- Problem
Using the listing, copy each whole line that features "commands".

- Data to use
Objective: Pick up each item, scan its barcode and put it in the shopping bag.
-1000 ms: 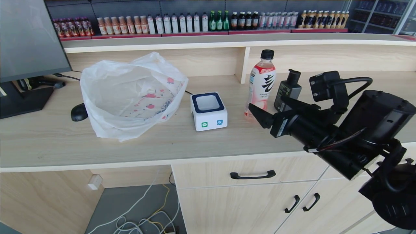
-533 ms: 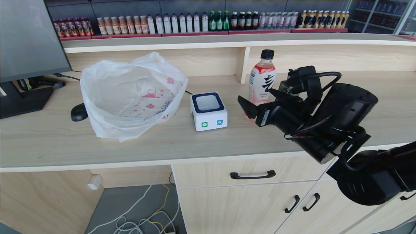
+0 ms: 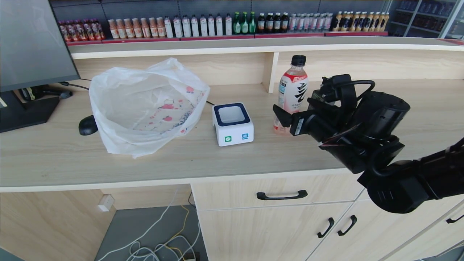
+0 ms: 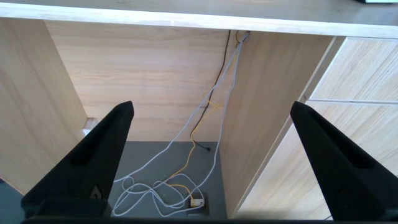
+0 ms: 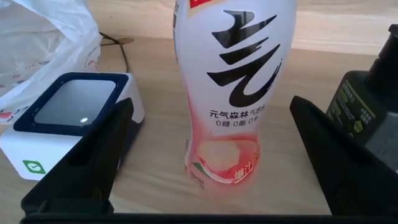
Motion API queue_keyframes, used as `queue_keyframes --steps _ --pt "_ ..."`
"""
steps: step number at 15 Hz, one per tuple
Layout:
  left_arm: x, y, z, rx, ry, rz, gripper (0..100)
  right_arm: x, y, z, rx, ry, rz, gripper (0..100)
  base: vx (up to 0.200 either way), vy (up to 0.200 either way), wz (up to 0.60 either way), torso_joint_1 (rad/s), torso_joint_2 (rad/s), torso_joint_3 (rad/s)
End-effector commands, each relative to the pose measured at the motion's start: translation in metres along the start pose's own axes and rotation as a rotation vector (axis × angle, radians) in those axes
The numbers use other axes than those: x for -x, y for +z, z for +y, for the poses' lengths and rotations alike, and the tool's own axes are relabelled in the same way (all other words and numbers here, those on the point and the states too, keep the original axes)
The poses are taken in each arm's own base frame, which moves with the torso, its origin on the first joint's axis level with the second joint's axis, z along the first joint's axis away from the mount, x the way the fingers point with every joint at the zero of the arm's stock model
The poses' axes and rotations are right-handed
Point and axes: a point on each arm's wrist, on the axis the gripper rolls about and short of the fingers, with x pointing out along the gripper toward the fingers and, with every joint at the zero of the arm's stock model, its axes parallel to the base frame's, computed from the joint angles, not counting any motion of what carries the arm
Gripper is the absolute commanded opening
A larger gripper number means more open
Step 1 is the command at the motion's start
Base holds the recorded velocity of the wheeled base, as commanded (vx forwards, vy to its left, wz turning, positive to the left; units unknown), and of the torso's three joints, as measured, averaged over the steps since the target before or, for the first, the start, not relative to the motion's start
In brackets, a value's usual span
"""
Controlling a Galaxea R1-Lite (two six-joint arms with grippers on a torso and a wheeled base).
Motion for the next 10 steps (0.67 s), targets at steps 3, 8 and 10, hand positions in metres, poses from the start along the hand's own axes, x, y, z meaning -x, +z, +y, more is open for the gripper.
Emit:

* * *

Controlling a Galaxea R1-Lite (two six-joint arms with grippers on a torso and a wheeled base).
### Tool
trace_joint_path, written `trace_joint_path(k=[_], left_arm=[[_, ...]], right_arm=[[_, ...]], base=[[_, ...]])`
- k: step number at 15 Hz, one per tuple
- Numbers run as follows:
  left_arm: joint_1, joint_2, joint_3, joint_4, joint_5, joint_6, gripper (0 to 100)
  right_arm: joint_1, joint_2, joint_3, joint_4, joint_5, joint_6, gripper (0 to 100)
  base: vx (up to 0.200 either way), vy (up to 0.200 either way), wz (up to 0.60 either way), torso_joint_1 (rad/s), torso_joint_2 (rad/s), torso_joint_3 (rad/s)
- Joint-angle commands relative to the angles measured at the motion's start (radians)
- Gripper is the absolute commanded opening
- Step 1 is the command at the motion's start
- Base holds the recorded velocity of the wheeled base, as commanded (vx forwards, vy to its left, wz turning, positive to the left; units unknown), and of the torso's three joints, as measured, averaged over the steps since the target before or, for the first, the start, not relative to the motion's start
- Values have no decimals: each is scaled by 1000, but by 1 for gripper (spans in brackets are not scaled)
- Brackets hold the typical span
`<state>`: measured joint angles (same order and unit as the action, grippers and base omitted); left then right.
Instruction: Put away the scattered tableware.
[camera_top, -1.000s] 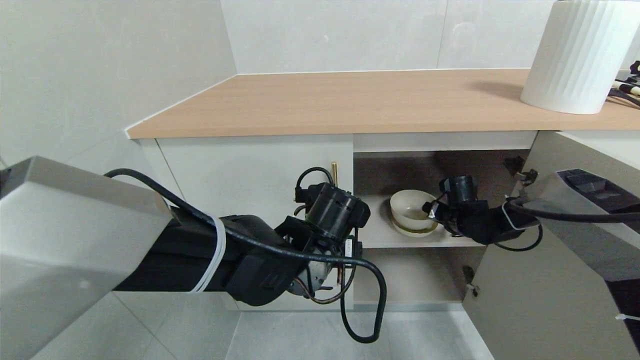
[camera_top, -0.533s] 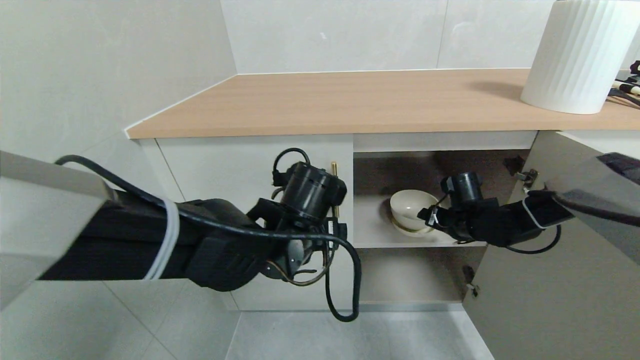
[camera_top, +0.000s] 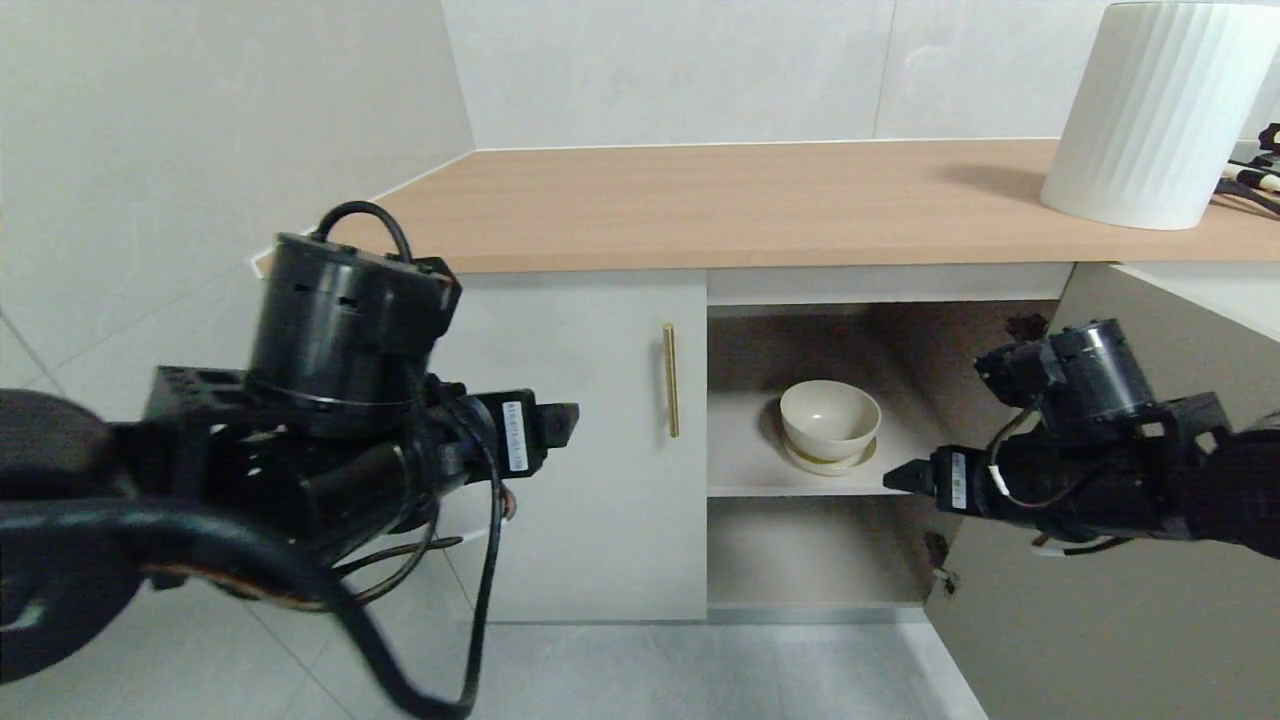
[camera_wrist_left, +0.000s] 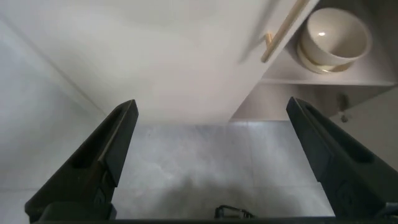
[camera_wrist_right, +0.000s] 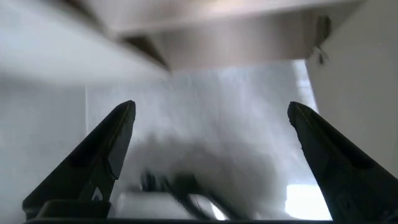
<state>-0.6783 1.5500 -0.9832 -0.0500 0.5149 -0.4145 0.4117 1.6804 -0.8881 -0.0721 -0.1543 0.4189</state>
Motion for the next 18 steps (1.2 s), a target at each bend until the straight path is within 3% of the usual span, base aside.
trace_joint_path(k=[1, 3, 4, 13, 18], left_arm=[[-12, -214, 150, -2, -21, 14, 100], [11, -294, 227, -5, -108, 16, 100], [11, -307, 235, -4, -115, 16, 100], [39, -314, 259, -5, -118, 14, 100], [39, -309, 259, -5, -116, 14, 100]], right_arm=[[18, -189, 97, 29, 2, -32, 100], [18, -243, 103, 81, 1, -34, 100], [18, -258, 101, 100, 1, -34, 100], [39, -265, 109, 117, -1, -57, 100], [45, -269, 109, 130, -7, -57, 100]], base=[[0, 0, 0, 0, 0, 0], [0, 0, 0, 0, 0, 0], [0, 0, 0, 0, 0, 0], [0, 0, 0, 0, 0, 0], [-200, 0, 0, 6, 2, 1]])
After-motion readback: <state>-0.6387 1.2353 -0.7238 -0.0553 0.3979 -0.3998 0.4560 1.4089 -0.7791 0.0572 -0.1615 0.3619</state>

- Response to the task
End-effector commands, each relative to the pose measured at the motion's start: translation in metres along the start pose's own axes and rotation as a rotation vector (axis × angle, radians) in those axes
- Joint-angle commands relative to the angles measured at the motion's start (radians)

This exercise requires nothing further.